Disclosed manifestation in SilverTorch¶
The four-tier strategy isn't theoretical — it manifests in specific architectural choices:
- Fused Int8 ANN is fundamentally about HBM residency: Int8 storage halves embedding memory so twice the candidate pool fits on-chip.
- Kernel fusion keeps intermediate results in registers / shared memory instead of round-tripping through HBM.
- TorchRec sparse-table sharding is the explicit solution for embedding tables that exceed HBM but don't need to be cross-host (the sparse / dense placement asymmetry).
- Document sharding is the explicit cross-host tier — invoked only when the dense model has exhausted within-host options.
When the pattern is wrong¶
- Workloads that do not benefit from data locality. Pure compute-bound stencils with negligible state can scale out trivially without paying for tiered placement.
- Operationally simpler scale-out is cheaper. When the development cost of a sophisticated placement policy exceeds the GPU-cycle savings, horizontal scale-out via more hosts is the right answer. Cloud workloads with effectively-infinite GPUs and per-hour pricing often fit this case.
- Cross-host coordination is a competitive moat. Some platforms (e.g., very-large-scale ML training fleets) have already invested heavily in cross-host orchestration; layering tier-1 + tier-2 awareness on top of that gives diminishing returns.
Relationship to existing wiki material¶
- concepts/gpu-memory-hierarchy is the substrate concept this pattern operates over.
- concepts/document-sharding is the third-tier primitive.
- patterns/multi-card-sharded-embedding-serving (MARM 2026-03-31) is the within-host multi-GPU embedding-table instance that lives at the boundary between tiers 1, 2, and 4.
- patterns/unified-pytorch-model-as-retrieval-system is the architectural-level companion pattern — what the system looks like once the placement is correct.
Caveats¶
- The four-tier framing is the SilverTorch / TorchRec / MARM view.
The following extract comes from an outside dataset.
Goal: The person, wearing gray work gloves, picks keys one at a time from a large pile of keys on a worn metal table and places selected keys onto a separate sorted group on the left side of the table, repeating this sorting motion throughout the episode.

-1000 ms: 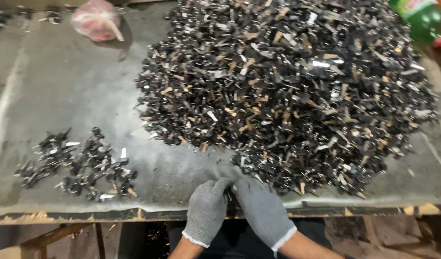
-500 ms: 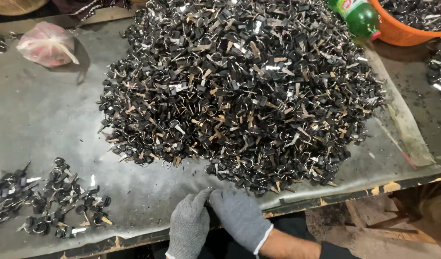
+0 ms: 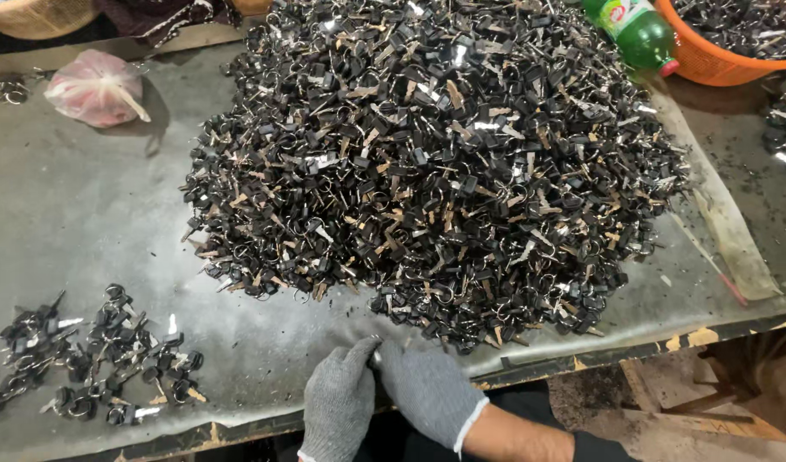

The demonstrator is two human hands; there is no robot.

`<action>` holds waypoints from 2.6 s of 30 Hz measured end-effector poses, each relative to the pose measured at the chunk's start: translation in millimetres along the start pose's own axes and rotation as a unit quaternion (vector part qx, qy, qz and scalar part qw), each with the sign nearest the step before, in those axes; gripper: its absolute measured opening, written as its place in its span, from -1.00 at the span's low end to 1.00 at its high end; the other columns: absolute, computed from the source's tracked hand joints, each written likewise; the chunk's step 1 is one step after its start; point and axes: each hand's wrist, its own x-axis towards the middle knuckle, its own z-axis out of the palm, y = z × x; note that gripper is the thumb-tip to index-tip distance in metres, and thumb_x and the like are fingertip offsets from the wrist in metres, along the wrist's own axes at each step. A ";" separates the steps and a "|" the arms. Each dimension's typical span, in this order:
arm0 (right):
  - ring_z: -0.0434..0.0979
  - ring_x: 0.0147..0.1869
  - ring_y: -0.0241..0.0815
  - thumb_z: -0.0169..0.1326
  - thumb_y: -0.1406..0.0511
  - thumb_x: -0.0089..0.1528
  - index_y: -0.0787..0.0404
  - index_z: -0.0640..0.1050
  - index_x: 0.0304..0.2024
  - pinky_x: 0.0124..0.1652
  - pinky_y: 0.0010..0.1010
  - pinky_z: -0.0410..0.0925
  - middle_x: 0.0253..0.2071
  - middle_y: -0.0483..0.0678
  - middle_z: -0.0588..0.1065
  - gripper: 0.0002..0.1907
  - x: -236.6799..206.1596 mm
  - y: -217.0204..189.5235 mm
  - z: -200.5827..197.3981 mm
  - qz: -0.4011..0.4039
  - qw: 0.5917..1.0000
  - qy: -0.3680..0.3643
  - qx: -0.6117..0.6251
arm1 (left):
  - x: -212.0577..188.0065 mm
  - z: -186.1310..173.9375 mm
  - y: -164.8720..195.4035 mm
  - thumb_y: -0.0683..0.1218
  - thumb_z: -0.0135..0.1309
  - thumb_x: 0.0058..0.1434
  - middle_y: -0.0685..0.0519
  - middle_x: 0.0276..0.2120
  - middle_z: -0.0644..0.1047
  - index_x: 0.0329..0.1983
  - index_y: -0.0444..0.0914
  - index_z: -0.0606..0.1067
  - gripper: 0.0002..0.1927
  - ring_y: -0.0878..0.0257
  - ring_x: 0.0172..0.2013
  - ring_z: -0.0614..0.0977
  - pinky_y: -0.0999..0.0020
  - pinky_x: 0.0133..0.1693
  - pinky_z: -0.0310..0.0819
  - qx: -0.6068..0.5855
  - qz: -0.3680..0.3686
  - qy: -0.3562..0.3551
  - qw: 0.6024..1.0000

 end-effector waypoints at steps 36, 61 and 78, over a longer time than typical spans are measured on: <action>0.67 -0.20 0.21 0.08 0.10 0.22 0.39 0.32 0.12 -0.15 0.02 0.52 -0.13 0.29 0.55 -0.41 -11.9 17.8 33.3 -0.112 0.964 0.240 -0.018 | 9.4 -38.6 11.4 -0.15 0.28 0.12 0.02 -0.29 0.62 -0.22 -0.24 0.60 -0.83 0.20 -0.30 0.64 0.29 -0.25 0.56 -0.073 0.021 0.226 0.971; 0.58 -0.30 -0.12 0.33 0.31 0.08 0.23 0.59 -0.26 -0.23 -0.28 0.41 -0.36 -0.02 0.54 -0.77 -18.4 53.3 22.1 -0.234 0.882 0.144 0.384 | -7.6 -32.9 11.1 -0.22 0.30 0.08 -0.03 -0.30 0.64 -0.22 -0.30 0.64 -0.81 0.13 -0.25 0.72 0.29 -0.21 0.58 -0.285 0.076 -0.052 0.954; 0.67 -0.21 0.13 -0.04 0.08 0.42 0.24 0.30 0.19 -0.22 -0.05 0.53 -0.31 0.15 0.61 -0.55 -6.2 11.6 -5.0 0.107 0.990 -0.038 0.079 | 34.9 -33.2 8.5 -0.03 0.35 -0.02 0.04 -0.42 0.68 -0.09 -0.16 0.51 -0.57 0.05 -0.35 0.71 0.11 -0.30 0.55 -0.056 -0.081 -0.022 0.995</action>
Other workloads partition further (CXL-attached pooled memory tiers, NVMe-as-memory tiers, on-chip MRAM future generations).
- The pattern assumes the workload has a clear hot / warm / cold partition that can be statically or near-statically mapped to tiers. Workloads with rapidly-shifting access patterns may need adaptive placement (which the post does not address).
- Document sharding's exact policy (hash / range / popularity-aware / freshness-aware) is not disclosed in the SilverTorch post — the right policy is workload-specific and is itself a within-pattern design decision.